Control plane components

kube-apiserver - kube-apiserver exposes the Kubernetes APIs to other Kubernetes components

kube-controller-manager - kube-controller-manager manages and runs controller processes. There are different kinds of controllers such as - Node controllers which track and respond when nodes go down, job controller which creates pods to run one-off tasks, Endpoint controller which joins services and pods, etc.

cloud-controller-manager - cloud-controller-manager links the Kubernetes cluster to the cloud providers APIs. cloud-controller-manager manages and runs controllers specific to the cloud provider. Example of these controllers are Node controllers which manage nodes on the cloud, Route controller which sets up routes in the cloud infrastructure, Service controller which creates, updates, and deletes load balancers provided by the cloud provider.

kube-scheduler - Kube-scheduler tracks newly created pods with no assigned node, and assigns a node for the pod to run on.

etcd - etcd is a highly-available key-value store which Kubernetes uses as a backing store for all cluster data.

Node components

kubelet - kubelet is an agent that runs on every Kubernetes pod and ensures that containers are running and healthy in the pod.

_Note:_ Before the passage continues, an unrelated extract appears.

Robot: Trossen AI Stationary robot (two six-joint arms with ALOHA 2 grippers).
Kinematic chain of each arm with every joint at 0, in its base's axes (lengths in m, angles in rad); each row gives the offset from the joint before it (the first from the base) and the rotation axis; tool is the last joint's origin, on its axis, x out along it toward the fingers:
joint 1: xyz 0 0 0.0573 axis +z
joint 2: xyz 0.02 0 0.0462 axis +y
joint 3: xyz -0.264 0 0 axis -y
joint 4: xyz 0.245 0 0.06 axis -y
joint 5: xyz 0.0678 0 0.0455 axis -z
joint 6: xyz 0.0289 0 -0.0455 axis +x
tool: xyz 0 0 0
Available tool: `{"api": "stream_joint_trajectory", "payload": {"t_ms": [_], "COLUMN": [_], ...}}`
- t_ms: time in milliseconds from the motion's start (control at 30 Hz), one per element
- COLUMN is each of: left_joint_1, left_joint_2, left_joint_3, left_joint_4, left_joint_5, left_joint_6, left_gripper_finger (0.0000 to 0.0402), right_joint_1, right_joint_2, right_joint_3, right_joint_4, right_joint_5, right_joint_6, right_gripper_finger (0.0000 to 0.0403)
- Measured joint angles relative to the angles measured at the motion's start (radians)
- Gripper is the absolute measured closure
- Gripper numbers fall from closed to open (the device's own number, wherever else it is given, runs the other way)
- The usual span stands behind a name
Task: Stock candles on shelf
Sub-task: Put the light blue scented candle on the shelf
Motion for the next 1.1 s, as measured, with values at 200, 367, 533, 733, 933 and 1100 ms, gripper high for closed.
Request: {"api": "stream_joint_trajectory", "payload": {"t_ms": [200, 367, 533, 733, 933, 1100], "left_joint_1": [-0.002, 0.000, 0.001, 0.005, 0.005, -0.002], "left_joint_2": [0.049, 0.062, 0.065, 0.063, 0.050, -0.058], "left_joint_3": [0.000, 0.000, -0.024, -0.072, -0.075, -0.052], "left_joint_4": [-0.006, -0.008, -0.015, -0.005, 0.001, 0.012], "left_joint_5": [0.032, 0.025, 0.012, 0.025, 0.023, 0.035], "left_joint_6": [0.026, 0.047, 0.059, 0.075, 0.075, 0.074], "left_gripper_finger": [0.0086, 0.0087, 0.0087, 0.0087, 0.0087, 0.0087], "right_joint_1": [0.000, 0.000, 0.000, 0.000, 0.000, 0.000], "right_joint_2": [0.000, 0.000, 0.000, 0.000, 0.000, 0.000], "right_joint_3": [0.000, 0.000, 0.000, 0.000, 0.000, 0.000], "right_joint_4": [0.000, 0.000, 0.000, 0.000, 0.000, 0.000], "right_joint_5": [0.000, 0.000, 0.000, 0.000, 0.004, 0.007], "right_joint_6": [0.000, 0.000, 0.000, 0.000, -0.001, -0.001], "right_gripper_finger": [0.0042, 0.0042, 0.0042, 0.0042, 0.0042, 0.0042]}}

kube-proxy - kube-proxy is network proxy that runs on each node in a Kubernetes cluster, which maintains network rules on nodes which allow network communication to the pods from either inside or outside of the cluster.

Container runtime - Container runtime is the software that runs containers. Container runtimes are specific to the container used such as Docker, containerd, etc.

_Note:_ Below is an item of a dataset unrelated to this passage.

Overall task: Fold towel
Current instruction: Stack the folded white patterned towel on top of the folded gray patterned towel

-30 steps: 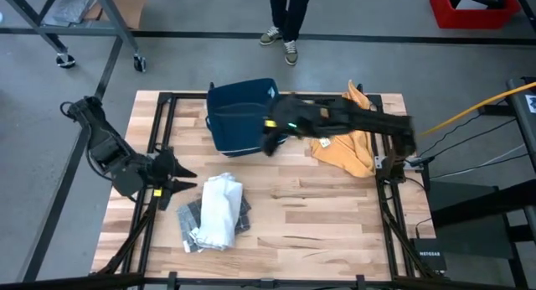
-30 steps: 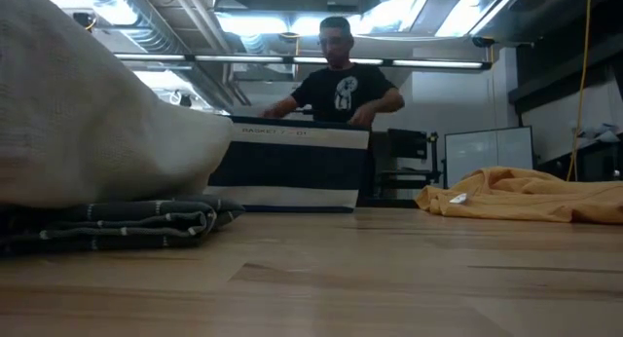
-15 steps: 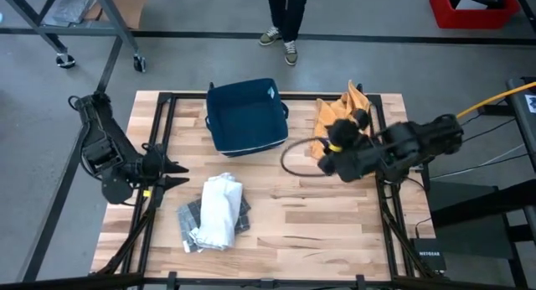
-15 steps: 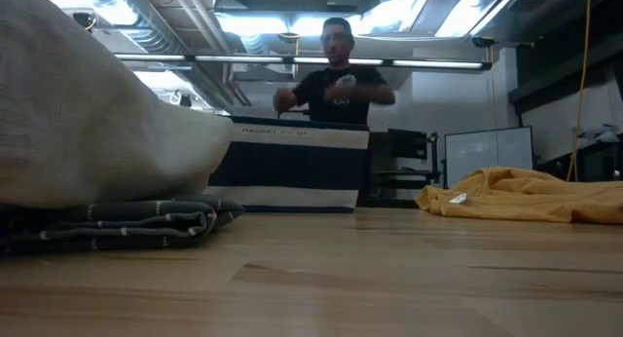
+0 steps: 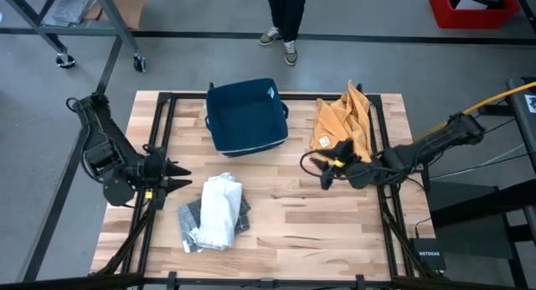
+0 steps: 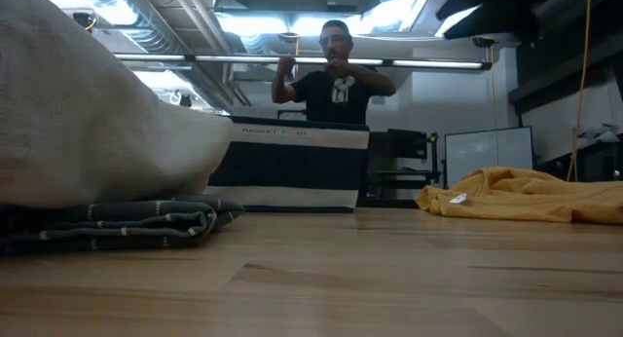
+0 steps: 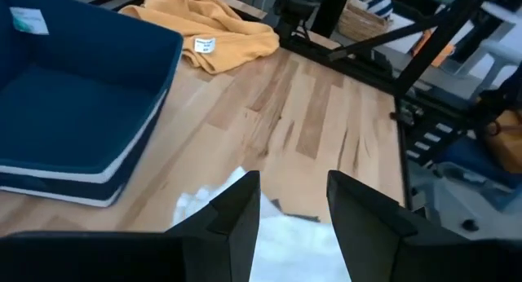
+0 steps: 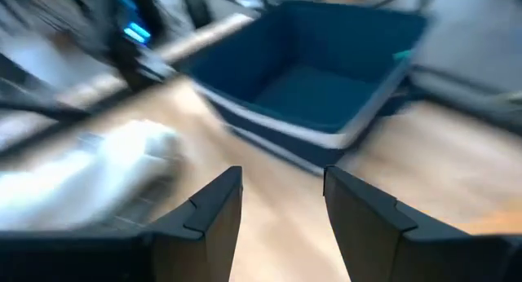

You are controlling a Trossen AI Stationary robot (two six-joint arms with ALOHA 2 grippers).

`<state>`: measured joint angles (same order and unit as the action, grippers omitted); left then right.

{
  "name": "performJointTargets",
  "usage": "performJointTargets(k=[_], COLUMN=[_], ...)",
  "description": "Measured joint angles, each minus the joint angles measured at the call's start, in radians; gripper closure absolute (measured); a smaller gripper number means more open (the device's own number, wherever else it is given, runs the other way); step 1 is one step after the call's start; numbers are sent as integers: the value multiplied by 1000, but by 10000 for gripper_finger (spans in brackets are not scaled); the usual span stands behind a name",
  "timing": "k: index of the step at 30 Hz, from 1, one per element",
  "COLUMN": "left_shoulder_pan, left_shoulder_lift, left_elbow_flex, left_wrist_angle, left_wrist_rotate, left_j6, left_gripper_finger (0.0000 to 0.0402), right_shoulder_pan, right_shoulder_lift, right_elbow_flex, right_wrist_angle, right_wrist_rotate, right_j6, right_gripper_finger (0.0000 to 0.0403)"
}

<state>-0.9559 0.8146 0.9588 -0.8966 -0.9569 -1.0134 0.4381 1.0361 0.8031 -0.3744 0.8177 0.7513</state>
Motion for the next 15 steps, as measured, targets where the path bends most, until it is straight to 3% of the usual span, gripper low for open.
performJointTargets(k=[7,11,15], left_shoulder_pan=[45,62,63], left_shoulder_lift=[58,127,209], left_elbow_flex=[0,0,-1], left_wrist_angle=[18,17,16], left_wrist_rotate=[0,1,2], left_j6=[-77,-131,-183], left_gripper_finger=[266,266,266], right_shoulder_pan=[0,0,0], right_shoulder_lift=[137,311,509], right_elbow_flex=[-199,-183,-95], right_wrist_angle=[688,911,1008], right_wrist_rotate=[-17,-44,-76], right_j6=[21,32,57], right_gripper_finger=[226,226,226])
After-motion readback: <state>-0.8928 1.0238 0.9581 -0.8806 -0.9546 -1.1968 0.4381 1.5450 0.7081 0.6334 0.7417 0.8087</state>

What are Kubernetes objects?

Key Concept

Kubernetes objects are persistent entities in the Kubernetes system which you create to represent the 'desired state' of the cluster.

Once an object is created, Kubernetes control plane actively and continually manages the object's actual state to match its desired state.

Kubernetes objects are created, updated, or deleted by using Kubernetes API - either directly by calling the RESTful APIs or indirectly via kubectl command-line interface.

If you are directly using the Kubernetes APIS, the object spec must be provided in JSON format. If you are using kubectl command-line interface the object spec is typically provided in .yaml format. kubectl internally converts the .yaml format to JSON format before calling the Kubernetes APIs.


What are some examples of Kubernetes objects?

Key Concept

Following are some examples of Kubernetes objects.

Pod - Represents the configuration of a pod. Pod contains a collection of containers that run on a node.

ReplicaSet - Represents the configuration of a ReplicaSet. ReplicaSet Ensures that a defined number of pod instances are running at any given time.

Deployment - Represents the configuration of a Deployment. Deployment enables declarative updates for pods and ReplicaSets.

Job - Represents the configuration of a Job.

Service - Represents the configuration of Service. Configuration includes port and IP definitions, which determine which pods the requests will be routed to.

Ingress - Represents the configuration of Ingress. Ingress contains a collection of rules which allow inbound requests to reach backend endpoints.

ConfigMap - Represents the configuration of a ConfigMap. ConfigMap holds configuration data that pods consume.

Volume - Represents the configuration of Volume. Volume represents a named volume in a pod that can be accessed by any container in the pod.